-- HOW TO COMPLETE THIS TASK --
For this exercise, transcribe all of the records exactly as given.

===============

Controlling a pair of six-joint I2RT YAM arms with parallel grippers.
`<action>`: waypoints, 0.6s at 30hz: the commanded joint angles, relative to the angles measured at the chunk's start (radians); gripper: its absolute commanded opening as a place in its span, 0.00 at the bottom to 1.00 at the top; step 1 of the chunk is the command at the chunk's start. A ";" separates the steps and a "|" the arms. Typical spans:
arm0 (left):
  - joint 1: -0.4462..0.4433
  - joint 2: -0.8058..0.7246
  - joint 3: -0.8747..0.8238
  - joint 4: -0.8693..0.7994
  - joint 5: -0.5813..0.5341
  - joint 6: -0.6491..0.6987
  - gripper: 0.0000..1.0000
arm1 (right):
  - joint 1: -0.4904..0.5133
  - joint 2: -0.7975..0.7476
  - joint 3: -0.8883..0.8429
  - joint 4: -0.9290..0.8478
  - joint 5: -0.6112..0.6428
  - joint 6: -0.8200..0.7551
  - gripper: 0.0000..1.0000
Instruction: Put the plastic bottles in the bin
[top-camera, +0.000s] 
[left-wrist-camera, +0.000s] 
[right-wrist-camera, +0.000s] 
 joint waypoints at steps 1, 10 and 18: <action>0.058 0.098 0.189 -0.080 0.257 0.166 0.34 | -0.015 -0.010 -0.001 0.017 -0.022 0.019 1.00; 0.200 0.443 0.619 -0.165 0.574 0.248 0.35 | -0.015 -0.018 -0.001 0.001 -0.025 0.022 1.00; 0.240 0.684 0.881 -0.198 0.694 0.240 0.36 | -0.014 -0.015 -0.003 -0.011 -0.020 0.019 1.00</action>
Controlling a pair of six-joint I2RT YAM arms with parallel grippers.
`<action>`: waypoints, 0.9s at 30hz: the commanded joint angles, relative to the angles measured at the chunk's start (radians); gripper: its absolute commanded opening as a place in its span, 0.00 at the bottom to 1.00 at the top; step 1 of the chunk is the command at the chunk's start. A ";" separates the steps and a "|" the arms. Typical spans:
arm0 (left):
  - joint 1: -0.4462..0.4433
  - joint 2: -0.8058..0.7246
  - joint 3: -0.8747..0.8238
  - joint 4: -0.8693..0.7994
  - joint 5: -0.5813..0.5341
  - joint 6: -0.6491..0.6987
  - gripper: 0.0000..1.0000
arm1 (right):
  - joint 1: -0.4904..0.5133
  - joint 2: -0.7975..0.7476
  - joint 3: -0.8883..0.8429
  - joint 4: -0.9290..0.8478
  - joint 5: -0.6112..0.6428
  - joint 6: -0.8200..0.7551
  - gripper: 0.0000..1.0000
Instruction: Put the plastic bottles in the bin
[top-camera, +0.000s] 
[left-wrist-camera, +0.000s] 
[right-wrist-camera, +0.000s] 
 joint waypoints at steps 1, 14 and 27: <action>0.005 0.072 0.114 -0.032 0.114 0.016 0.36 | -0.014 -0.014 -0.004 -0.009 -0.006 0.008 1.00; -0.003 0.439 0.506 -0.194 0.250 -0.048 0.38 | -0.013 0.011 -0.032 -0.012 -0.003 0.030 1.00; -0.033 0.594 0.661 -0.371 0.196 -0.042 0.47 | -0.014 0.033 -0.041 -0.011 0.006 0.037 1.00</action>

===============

-- RESULT --
Controlling a pair of six-joint I2RT YAM arms with parallel grippers.
`<action>`: waypoints, 0.6s at 30hz: the commanded joint angles, relative to the angles measured at the chunk's start (radians); gripper: its absolute commanded opening as a place in its span, 0.00 at the bottom to 1.00 at the top; step 1 of the chunk is the command at the chunk's start. A ";" separates the steps and a "|" the arms. Typical spans:
arm0 (left):
  - joint 1: -0.4462..0.4433
  - joint 2: -0.8058..0.7246
  - joint 3: -0.8747..0.8238
  - joint 4: -0.8693..0.7994
  - joint 5: -0.5813..0.5341
  - joint 6: -0.6491..0.6987
  - gripper: 0.0000..1.0000
arm1 (right):
  - joint 1: -0.4904..0.5133
  - joint 2: -0.7975..0.7476
  - joint 3: -0.8883..0.8429
  - joint 4: -0.9290..0.8478
  - joint 5: -0.6112..0.6428
  - joint 6: -0.8200..0.7551
  - gripper: 0.0000..1.0000
Instruction: Put the plastic bottles in the bin
[top-camera, +0.000s] 
[left-wrist-camera, +0.000s] 
[right-wrist-camera, +0.000s] 
 joint waypoints at steps 1, 10 and 18: <action>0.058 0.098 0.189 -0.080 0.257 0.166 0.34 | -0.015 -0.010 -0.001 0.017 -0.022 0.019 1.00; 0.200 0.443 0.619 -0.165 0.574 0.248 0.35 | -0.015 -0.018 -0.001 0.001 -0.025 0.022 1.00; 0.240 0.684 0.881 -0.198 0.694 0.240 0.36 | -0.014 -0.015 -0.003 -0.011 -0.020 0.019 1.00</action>
Controlling a pair of six-joint I2RT YAM arms with parallel grippers.
`<action>`: waypoints, 0.9s at 30hz: the commanded joint angles, relative to the angles measured at the chunk's start (radians); gripper: its absolute commanded opening as a place in its span, 0.00 at the bottom to 1.00 at the top; step 1 of the chunk is the command at the chunk's start. A ";" separates the steps and a "|" the arms. Typical spans:
arm0 (left):
  - joint 1: -0.4462..0.4433
  - joint 2: -0.8058..0.7246
  - joint 3: -0.8747..0.8238
  - joint 4: -0.8693..0.7994
  - joint 5: -0.5813..0.5341
  - joint 6: -0.6491..0.6987
  - gripper: 0.0000..1.0000
arm1 (right):
  - joint 1: -0.4904..0.5133
  - joint 2: -0.7975..0.7476
  - joint 3: -0.8883..0.8429
  - joint 4: -0.9290..0.8478
  - joint 5: -0.6112..0.6428
  - joint 6: -0.8200..0.7551
  - gripper: 0.0000..1.0000
Instruction: Put the plastic bottles in the bin
[top-camera, +0.000s] 
[left-wrist-camera, +0.000s] 
[right-wrist-camera, +0.000s] 
 joint waypoints at steps 1, 14 and 27: <action>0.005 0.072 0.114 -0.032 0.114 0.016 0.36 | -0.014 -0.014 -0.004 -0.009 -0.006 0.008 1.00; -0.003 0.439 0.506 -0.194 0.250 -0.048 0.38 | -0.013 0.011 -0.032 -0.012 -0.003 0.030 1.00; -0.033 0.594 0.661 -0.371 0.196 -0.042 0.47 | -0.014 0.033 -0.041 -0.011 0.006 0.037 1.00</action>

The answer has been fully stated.